• **INSTRUCTIONS FOR THE TASK**:
Collect each line of the records containing the string "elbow".
(SUPPLIED ENTRIES)
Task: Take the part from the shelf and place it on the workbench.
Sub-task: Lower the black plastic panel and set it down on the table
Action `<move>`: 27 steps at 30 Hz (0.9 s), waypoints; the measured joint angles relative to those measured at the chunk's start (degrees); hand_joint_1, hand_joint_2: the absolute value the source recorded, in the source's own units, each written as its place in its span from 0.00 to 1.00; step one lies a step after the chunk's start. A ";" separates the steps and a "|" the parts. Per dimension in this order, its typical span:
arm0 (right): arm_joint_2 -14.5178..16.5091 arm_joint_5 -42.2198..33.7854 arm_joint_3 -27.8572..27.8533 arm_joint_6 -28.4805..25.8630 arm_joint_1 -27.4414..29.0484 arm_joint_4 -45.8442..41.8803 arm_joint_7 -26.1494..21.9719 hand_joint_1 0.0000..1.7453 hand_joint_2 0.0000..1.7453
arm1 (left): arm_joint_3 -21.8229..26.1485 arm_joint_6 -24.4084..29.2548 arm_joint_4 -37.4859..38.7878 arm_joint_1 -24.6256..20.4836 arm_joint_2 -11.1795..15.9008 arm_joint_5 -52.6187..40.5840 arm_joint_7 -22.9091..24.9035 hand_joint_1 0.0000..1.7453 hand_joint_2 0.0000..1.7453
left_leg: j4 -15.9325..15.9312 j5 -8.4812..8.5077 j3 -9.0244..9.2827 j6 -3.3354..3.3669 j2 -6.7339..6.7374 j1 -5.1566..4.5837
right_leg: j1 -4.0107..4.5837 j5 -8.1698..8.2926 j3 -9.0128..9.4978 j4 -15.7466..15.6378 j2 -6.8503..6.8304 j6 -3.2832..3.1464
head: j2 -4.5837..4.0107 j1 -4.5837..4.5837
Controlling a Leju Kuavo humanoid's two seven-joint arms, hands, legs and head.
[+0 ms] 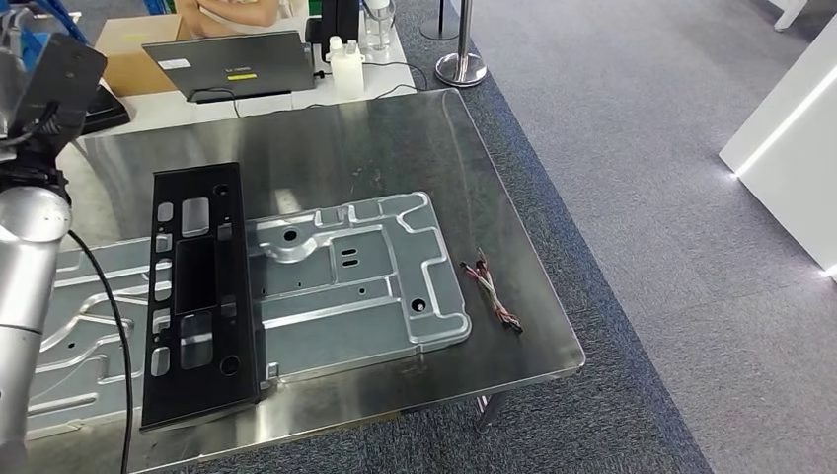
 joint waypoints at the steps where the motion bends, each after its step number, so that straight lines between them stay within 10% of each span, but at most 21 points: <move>1: 0.00 0.02 0.00 -0.02 0.00 0.03 0.03 0.00 0.00 | -0.05 -0.02 -0.33 0.06 0.06 0.11 -0.03 0.00 0.00 | 0.16 -0.03 -0.11 0.13 0.00 -0.02 | -0.03 0.06 -0.01 -0.01 0.00 0.13 | 0.00 0.00; 6: -0.03 0.19 0.00 -0.19 -0.04 0.12 0.14 0.00 0.00 | -0.31 -0.09 -2.43 0.18 0.33 0.50 -0.32 0.00 0.00 | -1.28 1.90 -0.05 1.69 0.30 0.29 | -0.04 -0.26 -0.37 0.13 -0.09 1.41 | 0.00 0.01; 10: -0.12 0.40 0.00 -0.42 0.02 0.12 0.00 0.00 0.00 | -0.57 -0.34 -3.70 1.25 0.66 1.11 -0.54 0.00 0.00 | -1.84 2.81 -0.51 2.32 0.70 0.45 | -0.39 -6.46 -5.81 12.65 -0.30 2.05 | 0.00 0.02; 12: -0.22 0.55 0.00 -0.53 0.06 0.12 -0.18 0.00 0.00 | -0.57 -0.55 -4.25 2.21 0.78 1.46 -0.68 0.00 0.00 | -1.43 2.67 -0.72 2.13 0.71 0.52 | -0.68 -5.49 -6.40 14.18 -0.36 2.41 | 0.00 0.02; 14: -0.30 0.77 0.00 -0.68 0.04 0.12 -0.40 0.00 0.00 | -0.58 -0.82 -5.03 2.75 0.99 2.01 -0.91 0.00 0.00 | -0.68 2.16 -0.94 1.45 0.67 0.76 | -1.01 -1.89 -3.34 7.94 -0.52 2.67 | 0.00 0.02; 17: -0.33 1.06 0.01 -0.82 0.04 0.20 -0.57 0.00 0.00 | -0.58 -1.27 -6.32 3.06 1.52 2.76 -1.39 0.00 0.00 | 0.50 1.53 -1.94 0.22 0.54 0.53 | -0.77 -0.38 -0.22 1.40 -0.49 1.93 | 0.00 0.00; 21: -0.33 1.28 0.03 -1.02 -0.06 0.25 -0.67 0.00 0.00 | -0.60 -1.61 -8.13 3.80 2.44 3.74 -1.79 0.00 0.00 | 1.92 0.32 -3.00 -0.77 0.46 0.60 | -0.64 -0.46 -0.97 1.03 -0.48 -0.10 | 0.00 -0.02; 25: -0.32 1.51 0.04 -1.18 -0.05 0.29 -0.91 0.00 0.00 | -0.60 -1.64 -9.62 4.54 3.53 4.56 -2.11 0.00 0.00 | 14.67 -7.21 -8.20 -0.60 0.49 0.46 | 0.00 0.48 -1.94 0.79 -0.53 -1.52 | 0.00 -0.01; 27: -0.32 1.69 0.04 -1.28 -0.04 0.32 -1.10 0.00 0.00 | -0.60 -1.65 -10.38 5.27 3.93 5.01 -2.27 0.00 0.00 | 17.13 -7.20 -8.80 -0.18 0.49 0.19 | 0.48 1.02 -2.60 0.90 -0.55 -1.73 | 0.00 -0.02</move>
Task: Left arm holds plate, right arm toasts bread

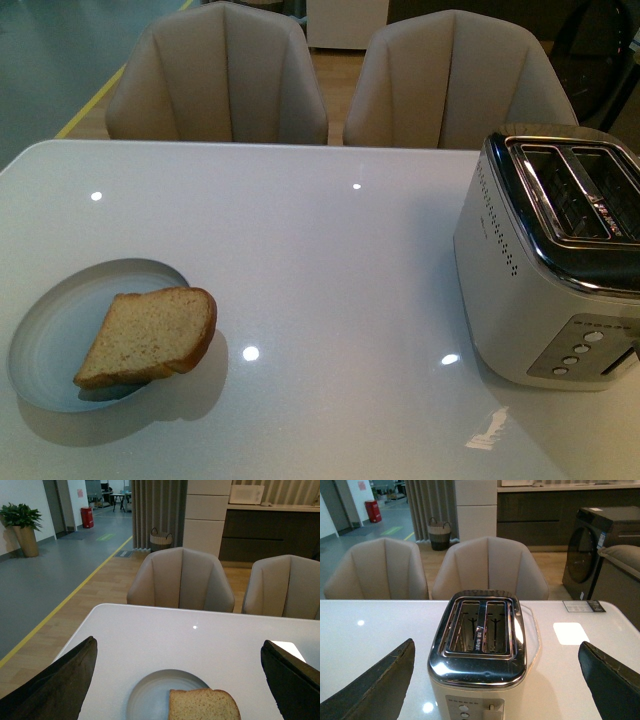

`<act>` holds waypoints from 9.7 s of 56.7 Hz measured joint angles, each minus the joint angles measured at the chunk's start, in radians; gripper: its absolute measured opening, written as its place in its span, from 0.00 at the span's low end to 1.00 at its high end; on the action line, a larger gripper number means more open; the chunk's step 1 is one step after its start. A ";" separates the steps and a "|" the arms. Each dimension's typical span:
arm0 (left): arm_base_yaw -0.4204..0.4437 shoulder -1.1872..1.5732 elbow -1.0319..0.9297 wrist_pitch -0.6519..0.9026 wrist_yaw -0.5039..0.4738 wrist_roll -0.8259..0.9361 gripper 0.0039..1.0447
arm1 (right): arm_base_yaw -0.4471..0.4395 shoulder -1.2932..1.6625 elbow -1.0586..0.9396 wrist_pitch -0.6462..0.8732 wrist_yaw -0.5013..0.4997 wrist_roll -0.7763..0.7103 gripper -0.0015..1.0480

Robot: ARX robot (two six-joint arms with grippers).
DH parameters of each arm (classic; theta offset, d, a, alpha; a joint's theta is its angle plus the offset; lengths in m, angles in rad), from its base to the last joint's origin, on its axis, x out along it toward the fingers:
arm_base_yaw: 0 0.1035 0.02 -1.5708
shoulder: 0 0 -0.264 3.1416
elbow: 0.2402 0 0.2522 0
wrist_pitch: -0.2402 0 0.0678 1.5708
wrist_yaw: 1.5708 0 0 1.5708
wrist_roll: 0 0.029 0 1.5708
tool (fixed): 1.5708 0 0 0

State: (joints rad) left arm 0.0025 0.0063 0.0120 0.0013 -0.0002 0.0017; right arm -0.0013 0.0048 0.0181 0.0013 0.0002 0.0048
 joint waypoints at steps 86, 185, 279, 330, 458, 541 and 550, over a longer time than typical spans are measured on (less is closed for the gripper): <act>0.196 2.051 0.501 0.751 0.066 -0.253 0.93 | 0.000 0.000 0.000 0.000 0.000 0.000 0.91; 0.163 2.348 0.707 0.645 0.084 -0.687 0.03 | 0.000 0.000 0.000 0.000 0.000 0.000 0.91; -0.403 1.557 0.770 0.107 0.060 -1.021 0.03 | 0.000 0.000 0.000 0.000 0.000 0.000 0.91; -0.406 1.557 0.771 0.107 0.064 -1.021 0.03 | 0.125 0.552 0.265 -0.244 -0.201 0.446 0.91; -0.406 1.557 0.772 0.107 0.063 -1.025 0.03 | 0.088 1.130 0.660 0.306 0.116 0.224 0.03; -0.406 1.557 0.772 0.107 0.064 -1.025 0.03 | 0.125 1.486 0.658 0.291 0.131 0.046 0.03; -0.406 1.557 0.772 0.107 0.064 -1.025 0.03 | 0.131 1.560 0.671 0.292 0.131 0.048 0.03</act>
State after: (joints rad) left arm -0.4038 1.5635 0.7845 0.1081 0.0635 -1.0233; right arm 0.1295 1.5650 0.6895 0.2935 0.1314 0.0532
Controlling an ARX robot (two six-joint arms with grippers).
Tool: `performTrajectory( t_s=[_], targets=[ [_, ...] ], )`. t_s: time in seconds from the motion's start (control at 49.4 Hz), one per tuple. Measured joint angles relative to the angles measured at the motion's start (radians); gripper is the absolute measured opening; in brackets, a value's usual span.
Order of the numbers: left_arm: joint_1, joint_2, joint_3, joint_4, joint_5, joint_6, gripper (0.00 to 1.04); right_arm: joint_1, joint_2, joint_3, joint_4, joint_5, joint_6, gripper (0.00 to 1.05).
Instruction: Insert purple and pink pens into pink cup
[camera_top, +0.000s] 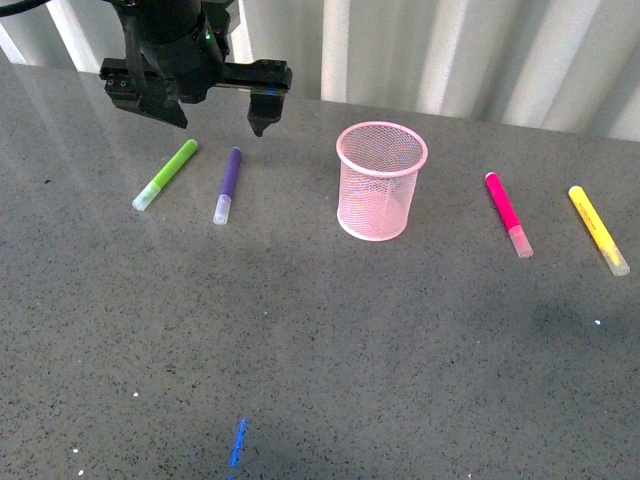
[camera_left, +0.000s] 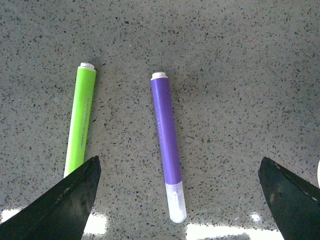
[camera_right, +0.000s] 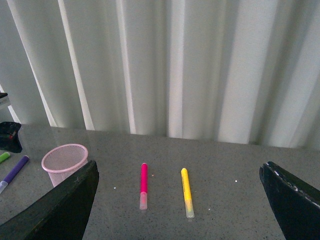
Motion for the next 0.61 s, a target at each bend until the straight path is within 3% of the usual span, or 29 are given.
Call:
performTrajectory(
  t_s=[0.607],
  targets=[
    [-0.037,0.171,0.165,-0.035,-0.009,-0.01,0.98,0.0,0.0,0.0,0.0,0.0,0.0,0.98]
  ],
)
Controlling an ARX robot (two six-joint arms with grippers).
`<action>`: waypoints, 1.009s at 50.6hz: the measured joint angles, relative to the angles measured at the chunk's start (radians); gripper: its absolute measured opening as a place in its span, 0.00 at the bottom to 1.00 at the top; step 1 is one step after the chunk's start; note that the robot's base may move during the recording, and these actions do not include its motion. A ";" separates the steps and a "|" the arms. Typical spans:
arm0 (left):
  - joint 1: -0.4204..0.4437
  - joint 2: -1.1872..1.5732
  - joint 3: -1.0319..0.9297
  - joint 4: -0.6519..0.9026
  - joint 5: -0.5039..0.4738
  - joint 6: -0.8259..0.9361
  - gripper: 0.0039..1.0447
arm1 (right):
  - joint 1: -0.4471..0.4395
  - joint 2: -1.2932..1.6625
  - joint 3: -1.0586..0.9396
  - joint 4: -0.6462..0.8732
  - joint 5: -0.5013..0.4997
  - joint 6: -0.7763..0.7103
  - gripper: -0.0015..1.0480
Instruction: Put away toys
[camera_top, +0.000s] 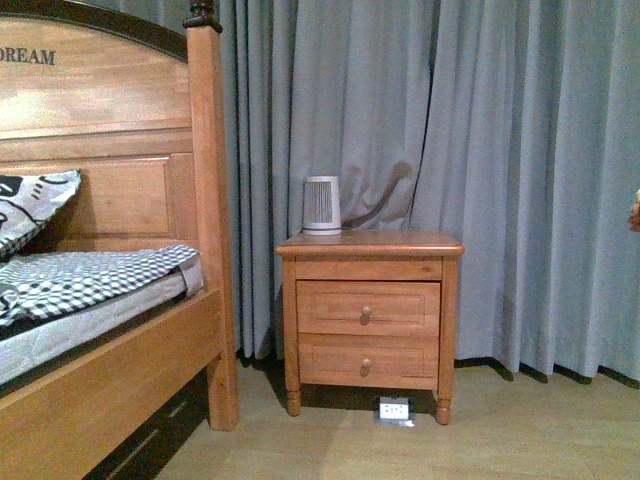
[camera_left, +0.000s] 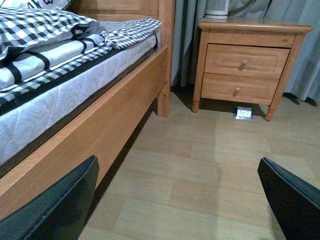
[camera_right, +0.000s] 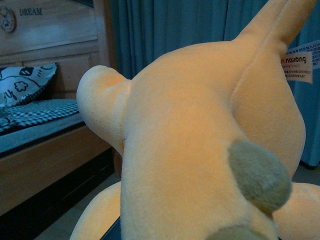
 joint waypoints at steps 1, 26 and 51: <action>0.000 0.000 0.000 0.000 0.000 0.000 0.95 | 0.000 0.000 0.000 0.000 0.000 0.000 0.19; 0.000 0.000 0.000 0.000 0.005 0.000 0.95 | -0.001 -0.002 0.000 0.000 0.012 0.000 0.19; 0.000 0.000 0.000 0.000 0.000 0.000 0.95 | 0.000 0.000 0.000 0.000 0.000 0.000 0.19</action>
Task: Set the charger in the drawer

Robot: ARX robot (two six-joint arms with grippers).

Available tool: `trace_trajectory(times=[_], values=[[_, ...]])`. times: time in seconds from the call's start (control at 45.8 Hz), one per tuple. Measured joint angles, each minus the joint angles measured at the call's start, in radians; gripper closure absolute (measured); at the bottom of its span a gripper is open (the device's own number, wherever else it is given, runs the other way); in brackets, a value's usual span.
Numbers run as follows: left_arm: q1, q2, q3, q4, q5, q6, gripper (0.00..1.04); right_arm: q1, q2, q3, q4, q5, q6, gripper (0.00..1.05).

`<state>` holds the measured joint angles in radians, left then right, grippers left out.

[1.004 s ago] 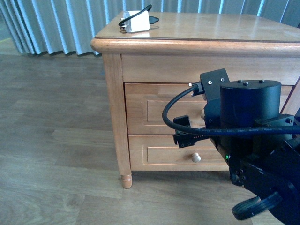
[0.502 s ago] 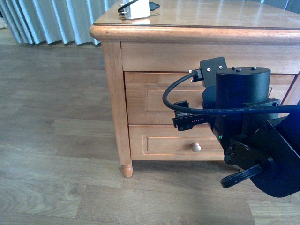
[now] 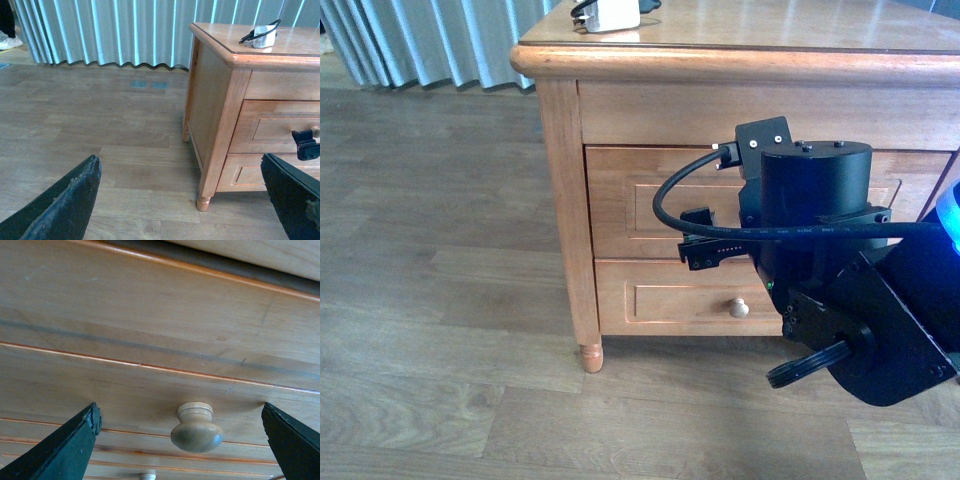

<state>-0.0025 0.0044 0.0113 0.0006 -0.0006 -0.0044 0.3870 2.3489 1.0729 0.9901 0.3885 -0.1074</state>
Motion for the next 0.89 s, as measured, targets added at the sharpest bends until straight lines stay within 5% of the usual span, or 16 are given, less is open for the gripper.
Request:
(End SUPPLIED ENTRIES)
• **ANSWER SPACE**:
arm0 (left): arm_base_yaw -0.4204..0.4437 shoulder -1.1872..1.5732 elbow -1.0319..0.9297 wrist_pitch -0.6519..0.9026 wrist_yaw -0.5039..0.4738 wrist_roll -0.8259..0.9361 gripper 0.0039..1.0447
arm1 (right): arm_base_yaw -0.4471..0.4395 shoulder -1.2932..1.6625 elbow -1.0586..0.9396 wrist_pitch -0.6462..0.8732 wrist_yaw -0.5013..0.4997 wrist_roll -0.7763..0.7103 gripper -0.0015..1.0480
elbow: 0.2402 0 0.2522 0

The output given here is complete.